Netflix / iceberg

Iceberg is a table format for large, slow-moving tabular data
Apache License 2.0
472 stars 59 forks source link

Add external schema mappings for data without field IDs #71

Closed rdblue closed 5 years ago

rdblue commented 5 years ago

Files written by Iceberg writers contain Iceberg field IDs that are used for column projection. Iceberg doesn't currently support tracking data files that were written by other systems and added to Iceberg tables with the API because the field IDs are missing. To support files written by non-Iceberg writers, Iceberg could support a table-level mapping from a source schema to Iceberg IDs.

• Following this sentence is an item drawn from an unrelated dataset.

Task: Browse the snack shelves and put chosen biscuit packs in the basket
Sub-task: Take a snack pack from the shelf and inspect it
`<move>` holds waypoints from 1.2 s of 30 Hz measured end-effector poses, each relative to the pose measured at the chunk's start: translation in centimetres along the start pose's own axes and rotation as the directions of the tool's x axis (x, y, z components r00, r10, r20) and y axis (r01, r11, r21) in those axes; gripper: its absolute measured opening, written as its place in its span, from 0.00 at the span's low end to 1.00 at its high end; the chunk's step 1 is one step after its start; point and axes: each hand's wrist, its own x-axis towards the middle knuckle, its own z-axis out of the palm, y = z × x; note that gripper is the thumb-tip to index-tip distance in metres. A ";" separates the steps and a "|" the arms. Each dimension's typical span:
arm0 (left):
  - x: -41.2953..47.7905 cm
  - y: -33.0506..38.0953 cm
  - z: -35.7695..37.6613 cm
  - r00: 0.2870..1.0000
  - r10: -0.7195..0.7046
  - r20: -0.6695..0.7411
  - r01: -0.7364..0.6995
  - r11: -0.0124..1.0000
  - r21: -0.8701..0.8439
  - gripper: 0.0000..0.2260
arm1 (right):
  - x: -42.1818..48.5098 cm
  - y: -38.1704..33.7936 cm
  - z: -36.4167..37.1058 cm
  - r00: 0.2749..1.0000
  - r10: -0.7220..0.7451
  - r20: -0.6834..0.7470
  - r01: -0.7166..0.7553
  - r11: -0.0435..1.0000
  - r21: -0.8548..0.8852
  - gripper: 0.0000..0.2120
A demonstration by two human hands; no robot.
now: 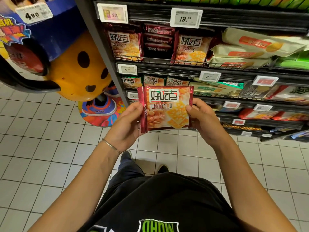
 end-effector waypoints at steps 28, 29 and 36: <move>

For example, a table with 2 columns might have an Avro schema mapping like this one, encoded as JSON in table properties:

[ {"field-id": 1, "names": ["id"]},
  {"field-id": 2, "names": ["data"]} ]

When reading an Avro file, the read schema would be produced using the file's schema and the field IDs from the mapping. The names in each field mapping is a list to handle aliasing.

govi20 commented 5 years ago

I would like to work on this issue.

YuvalItzchakov commented 5 years ago

@govi20 I have already started working on this issue, I'd love to pair up if you want :)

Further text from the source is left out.